Um dia, Cleomar desabafou: “Tive uma vida comum, apenas foi mais difícil. Aprendi o sentido das dores diárias, o alcance, a extensão da crueza que é ter beijado a face enrugada da morte e ter voltado algumas vezes. Estou no mundo e quero cumprir o que determina meu coração, minha vida e minha Fé. Gosto de perceber o mistério das palavras quando escrevo, quando ouço um blues. Continuarei amando as madrugadas e buscando compreender a humanidade. Sou o que faço. Nada mais”. E nem era preciso mais.

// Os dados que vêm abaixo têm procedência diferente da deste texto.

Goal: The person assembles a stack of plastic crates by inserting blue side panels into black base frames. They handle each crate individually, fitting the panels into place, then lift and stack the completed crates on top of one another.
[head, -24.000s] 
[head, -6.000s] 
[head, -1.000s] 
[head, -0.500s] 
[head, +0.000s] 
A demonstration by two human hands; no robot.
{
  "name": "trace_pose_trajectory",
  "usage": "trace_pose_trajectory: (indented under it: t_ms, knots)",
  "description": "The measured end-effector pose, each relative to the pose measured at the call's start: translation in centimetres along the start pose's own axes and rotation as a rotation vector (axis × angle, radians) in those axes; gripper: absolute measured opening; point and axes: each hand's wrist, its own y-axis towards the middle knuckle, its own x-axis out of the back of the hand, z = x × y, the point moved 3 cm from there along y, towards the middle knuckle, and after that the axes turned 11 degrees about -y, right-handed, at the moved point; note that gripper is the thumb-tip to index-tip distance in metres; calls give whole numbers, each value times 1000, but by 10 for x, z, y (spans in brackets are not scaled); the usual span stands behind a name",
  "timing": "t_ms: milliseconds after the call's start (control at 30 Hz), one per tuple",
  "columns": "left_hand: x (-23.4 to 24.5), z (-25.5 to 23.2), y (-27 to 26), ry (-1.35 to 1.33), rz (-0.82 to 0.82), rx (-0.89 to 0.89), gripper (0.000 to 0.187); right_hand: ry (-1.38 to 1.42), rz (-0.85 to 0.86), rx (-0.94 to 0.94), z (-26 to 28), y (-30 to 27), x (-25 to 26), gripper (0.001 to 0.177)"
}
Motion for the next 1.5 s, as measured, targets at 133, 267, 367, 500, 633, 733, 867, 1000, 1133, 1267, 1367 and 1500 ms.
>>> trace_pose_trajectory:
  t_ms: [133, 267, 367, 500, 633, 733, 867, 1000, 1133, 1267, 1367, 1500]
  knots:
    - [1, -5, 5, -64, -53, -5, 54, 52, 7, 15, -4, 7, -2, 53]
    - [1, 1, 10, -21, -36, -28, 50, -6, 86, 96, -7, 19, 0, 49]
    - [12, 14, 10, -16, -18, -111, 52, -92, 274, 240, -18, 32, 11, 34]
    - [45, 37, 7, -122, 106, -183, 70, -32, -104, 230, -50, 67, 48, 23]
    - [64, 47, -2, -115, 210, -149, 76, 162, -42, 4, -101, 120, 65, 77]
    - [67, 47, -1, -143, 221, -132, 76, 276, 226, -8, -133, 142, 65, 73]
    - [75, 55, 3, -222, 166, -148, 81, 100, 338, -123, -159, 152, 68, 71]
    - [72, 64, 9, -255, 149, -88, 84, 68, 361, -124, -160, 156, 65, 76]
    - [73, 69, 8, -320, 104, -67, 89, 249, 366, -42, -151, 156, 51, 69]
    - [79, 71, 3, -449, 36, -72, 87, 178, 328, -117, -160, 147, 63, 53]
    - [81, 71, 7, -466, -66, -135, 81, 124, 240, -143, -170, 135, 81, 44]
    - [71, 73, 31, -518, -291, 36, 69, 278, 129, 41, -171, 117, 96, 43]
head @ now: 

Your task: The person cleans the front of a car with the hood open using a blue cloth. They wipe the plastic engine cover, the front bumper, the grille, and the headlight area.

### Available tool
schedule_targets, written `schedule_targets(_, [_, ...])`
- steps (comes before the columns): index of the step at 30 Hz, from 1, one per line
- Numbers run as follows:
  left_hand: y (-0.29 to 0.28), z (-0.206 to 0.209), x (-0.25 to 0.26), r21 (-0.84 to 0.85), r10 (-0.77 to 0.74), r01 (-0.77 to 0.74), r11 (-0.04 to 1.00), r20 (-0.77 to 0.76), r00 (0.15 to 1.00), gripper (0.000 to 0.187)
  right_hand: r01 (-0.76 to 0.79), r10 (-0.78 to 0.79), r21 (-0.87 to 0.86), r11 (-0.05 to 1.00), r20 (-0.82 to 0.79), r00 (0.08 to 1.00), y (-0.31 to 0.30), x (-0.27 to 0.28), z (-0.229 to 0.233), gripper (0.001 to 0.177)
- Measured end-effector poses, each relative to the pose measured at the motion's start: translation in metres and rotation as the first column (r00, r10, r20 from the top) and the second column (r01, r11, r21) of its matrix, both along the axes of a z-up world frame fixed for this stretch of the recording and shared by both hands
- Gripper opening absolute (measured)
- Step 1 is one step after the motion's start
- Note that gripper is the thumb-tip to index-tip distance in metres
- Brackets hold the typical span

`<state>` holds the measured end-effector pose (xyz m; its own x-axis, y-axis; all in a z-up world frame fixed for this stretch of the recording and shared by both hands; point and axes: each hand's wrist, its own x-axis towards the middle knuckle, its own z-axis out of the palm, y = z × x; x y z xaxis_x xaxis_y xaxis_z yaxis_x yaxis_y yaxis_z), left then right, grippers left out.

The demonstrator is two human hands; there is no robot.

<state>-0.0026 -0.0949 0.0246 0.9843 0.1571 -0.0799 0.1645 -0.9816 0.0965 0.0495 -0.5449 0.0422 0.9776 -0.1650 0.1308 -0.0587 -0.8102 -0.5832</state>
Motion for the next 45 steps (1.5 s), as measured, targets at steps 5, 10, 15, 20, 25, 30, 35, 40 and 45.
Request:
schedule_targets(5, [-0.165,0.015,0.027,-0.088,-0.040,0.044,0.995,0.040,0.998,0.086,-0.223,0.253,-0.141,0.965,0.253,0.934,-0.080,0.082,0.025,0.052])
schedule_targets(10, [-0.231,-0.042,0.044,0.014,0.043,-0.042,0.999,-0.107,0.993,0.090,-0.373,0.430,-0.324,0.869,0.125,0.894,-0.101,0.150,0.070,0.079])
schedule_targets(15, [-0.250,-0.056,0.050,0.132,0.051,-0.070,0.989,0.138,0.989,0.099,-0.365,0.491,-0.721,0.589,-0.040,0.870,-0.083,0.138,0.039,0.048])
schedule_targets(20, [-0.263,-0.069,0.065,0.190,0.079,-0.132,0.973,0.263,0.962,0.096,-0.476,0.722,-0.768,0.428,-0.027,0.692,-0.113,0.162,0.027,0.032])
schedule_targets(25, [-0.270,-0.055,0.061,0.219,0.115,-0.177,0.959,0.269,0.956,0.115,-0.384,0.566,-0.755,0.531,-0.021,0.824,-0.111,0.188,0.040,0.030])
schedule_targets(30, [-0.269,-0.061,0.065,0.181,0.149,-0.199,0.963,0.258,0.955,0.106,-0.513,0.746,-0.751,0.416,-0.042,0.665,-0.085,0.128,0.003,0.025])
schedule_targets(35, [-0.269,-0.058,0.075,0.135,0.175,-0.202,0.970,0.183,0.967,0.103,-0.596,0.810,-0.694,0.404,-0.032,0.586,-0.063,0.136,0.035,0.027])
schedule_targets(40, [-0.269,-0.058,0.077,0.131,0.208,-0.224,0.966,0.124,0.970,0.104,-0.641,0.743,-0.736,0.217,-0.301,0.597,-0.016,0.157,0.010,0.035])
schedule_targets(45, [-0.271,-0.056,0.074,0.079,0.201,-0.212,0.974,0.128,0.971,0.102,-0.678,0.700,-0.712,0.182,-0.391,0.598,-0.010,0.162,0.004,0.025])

Mas foi certamente envolvido por todos esses sentimentos, intercalados por idas e vindas a hospitais, depois que o caranguejo maligno passou a maltratar suas entranhas, quando já previa o que viria pela frente, que ele escreveu a derradeira crônica, “A última saideira”.
No famoso texto, que não é uma declaração de rendição, Cleomar surpreende ao convocar os amigos a, depois do sepultamento, se reunirem no bar do Camilo. A conta já estava paga!
Foi assim que o velho guerreiro, definitivamente, ludibriou a morte. E lá se vão seis anos, num 17 de julho.
* Marcos Cardoso é jornalista, autor de “Sempre aos Domingos: Antologia de textos jornalísticos”.